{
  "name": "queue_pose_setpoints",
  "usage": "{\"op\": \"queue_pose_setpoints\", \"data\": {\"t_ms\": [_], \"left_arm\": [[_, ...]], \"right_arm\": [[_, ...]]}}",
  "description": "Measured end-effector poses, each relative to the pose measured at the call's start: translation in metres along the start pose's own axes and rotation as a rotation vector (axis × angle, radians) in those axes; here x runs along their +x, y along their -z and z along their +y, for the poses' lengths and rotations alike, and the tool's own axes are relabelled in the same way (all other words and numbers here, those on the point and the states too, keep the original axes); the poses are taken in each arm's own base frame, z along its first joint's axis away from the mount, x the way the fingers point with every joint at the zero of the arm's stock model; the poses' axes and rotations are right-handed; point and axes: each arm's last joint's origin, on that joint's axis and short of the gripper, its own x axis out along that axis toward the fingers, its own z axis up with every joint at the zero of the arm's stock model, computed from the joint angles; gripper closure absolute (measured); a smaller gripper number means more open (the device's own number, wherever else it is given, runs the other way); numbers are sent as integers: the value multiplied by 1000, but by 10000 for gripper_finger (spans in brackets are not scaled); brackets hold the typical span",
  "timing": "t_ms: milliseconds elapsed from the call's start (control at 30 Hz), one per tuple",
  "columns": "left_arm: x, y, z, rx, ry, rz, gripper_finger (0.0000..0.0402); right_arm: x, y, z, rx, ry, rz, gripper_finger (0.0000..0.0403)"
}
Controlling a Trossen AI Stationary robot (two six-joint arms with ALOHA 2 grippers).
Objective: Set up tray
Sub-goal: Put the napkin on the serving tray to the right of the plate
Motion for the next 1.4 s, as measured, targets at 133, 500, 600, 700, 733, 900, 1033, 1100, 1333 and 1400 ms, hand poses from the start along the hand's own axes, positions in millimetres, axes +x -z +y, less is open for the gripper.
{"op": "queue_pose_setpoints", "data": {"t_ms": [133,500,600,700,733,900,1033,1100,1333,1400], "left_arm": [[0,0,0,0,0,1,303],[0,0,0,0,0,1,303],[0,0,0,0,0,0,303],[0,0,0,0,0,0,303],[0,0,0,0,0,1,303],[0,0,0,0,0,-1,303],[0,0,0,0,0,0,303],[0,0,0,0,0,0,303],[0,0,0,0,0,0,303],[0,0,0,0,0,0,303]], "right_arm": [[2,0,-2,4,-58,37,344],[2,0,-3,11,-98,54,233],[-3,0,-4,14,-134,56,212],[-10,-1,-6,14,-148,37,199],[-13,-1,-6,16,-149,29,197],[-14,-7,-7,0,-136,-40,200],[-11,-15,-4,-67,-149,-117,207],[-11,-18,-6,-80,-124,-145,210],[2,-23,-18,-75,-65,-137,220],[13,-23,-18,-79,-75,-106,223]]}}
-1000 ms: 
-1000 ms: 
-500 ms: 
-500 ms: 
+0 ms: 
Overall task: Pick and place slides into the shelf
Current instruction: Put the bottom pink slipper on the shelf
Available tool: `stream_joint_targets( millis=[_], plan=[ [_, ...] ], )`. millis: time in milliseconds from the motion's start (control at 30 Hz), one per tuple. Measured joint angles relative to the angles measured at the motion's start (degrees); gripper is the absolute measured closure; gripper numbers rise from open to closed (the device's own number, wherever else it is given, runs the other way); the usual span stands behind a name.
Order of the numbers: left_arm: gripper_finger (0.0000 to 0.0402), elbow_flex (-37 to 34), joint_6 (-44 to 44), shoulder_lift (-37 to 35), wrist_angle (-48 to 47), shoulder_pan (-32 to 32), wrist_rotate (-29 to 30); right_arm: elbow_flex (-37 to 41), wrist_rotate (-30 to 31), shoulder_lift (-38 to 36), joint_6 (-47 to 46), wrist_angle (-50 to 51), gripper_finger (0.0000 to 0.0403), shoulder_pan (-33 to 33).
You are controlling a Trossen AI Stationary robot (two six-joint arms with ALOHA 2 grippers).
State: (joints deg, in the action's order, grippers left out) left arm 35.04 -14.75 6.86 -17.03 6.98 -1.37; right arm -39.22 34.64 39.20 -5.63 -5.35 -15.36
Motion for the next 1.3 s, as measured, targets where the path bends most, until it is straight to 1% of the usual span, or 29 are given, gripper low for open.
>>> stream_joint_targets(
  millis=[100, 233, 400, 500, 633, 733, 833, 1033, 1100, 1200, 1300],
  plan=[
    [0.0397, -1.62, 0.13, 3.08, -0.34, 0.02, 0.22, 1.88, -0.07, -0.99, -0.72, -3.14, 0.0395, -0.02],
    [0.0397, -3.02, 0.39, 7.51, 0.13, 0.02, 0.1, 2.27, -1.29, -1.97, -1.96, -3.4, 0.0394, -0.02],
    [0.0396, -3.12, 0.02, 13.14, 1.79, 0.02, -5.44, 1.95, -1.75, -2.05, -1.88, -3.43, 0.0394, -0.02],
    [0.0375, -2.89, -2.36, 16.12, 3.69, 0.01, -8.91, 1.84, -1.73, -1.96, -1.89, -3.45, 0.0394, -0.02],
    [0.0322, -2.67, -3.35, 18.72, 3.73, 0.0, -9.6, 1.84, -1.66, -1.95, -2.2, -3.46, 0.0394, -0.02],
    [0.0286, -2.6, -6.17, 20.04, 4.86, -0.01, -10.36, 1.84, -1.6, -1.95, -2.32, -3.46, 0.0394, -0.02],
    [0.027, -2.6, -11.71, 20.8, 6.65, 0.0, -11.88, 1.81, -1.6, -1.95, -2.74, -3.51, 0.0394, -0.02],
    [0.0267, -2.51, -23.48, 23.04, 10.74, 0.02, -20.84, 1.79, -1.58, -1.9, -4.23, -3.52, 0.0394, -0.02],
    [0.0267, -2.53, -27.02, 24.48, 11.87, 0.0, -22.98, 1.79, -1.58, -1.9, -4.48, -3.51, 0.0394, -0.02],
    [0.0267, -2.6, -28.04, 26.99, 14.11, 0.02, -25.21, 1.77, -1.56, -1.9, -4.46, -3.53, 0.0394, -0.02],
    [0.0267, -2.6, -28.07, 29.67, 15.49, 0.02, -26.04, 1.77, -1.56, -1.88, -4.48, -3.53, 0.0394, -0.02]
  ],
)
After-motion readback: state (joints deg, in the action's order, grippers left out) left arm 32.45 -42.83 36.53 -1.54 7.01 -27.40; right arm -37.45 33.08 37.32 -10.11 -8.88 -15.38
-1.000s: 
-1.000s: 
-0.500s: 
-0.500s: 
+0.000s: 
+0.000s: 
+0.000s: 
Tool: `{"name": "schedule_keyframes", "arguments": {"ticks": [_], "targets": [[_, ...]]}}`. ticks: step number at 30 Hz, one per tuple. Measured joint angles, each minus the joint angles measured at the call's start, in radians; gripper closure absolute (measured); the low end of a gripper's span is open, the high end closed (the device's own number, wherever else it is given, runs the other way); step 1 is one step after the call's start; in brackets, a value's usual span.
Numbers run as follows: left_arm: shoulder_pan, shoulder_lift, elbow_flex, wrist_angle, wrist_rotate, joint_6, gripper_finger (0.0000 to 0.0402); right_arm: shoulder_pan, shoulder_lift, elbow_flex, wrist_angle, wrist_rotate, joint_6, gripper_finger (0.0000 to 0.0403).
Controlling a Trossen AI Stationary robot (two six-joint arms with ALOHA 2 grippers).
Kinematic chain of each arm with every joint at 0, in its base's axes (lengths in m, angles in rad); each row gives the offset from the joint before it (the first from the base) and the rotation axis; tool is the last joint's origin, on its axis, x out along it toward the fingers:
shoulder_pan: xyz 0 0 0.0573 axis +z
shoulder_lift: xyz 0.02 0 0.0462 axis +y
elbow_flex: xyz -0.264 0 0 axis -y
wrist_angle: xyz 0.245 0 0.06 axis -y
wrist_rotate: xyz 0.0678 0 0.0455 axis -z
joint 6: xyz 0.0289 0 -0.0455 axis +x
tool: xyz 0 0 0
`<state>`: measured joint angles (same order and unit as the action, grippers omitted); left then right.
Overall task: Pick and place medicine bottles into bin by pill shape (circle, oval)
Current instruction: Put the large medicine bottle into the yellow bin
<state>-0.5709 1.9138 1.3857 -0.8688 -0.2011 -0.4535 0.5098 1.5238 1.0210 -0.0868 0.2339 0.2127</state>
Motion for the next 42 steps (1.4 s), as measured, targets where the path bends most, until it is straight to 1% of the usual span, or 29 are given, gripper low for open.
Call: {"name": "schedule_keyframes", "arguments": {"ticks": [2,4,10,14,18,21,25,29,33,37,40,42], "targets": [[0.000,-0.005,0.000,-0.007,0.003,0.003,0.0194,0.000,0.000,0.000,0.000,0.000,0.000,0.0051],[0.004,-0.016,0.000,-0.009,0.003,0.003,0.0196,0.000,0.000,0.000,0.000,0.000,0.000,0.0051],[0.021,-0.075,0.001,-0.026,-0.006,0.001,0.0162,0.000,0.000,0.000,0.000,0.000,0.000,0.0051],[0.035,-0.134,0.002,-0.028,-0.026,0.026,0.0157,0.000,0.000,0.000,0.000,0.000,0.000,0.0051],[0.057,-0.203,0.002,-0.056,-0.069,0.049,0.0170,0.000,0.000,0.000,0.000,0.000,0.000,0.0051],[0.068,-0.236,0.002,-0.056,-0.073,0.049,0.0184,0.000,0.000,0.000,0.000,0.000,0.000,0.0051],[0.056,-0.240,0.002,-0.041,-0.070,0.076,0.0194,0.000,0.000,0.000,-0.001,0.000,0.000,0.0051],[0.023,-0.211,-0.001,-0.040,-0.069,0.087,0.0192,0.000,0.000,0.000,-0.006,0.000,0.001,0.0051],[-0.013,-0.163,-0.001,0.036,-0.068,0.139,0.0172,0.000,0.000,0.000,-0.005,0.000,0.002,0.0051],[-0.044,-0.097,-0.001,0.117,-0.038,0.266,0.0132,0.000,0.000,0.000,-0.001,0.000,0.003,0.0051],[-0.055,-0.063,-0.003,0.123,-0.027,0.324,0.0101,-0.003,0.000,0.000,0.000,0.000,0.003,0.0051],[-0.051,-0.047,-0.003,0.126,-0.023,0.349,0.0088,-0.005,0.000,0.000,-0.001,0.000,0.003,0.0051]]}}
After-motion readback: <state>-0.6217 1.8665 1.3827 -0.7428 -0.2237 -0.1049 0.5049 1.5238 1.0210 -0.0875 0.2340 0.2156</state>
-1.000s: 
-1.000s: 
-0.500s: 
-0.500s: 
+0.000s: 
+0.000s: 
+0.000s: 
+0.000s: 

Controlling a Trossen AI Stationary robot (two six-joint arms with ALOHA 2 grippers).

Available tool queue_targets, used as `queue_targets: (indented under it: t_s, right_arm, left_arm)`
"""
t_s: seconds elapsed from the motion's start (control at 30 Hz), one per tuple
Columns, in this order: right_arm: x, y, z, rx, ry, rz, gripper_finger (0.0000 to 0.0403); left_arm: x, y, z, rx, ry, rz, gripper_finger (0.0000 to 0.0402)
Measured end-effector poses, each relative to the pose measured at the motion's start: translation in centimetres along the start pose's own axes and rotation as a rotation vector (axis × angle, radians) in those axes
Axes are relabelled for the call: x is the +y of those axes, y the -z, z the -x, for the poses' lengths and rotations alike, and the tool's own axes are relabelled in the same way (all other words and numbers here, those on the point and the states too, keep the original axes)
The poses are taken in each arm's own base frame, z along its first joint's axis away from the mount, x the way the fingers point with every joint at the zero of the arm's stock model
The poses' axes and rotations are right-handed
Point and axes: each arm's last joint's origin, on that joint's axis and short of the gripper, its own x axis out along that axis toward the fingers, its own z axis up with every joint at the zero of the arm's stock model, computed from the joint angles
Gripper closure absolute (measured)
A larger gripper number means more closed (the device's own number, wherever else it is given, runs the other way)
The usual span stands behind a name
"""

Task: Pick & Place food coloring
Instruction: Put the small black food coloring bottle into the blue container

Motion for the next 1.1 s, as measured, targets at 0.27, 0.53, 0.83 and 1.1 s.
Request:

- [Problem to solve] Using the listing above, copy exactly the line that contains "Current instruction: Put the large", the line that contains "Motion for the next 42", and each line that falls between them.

- [Problem solution]
Current instruction: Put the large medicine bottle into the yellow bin
<state>-0.5709 1.9138 1.3857 -0.8688 -0.2011 -0.4535 0.5098 1.5238 1.0210 -0.0868 0.2339 0.2127</state>
Motion for the next 42 steps (1.4 s), as measured, targets where the path bends most, until it is straight to 1% of the usual span, or 29 are given, gripper low for open.

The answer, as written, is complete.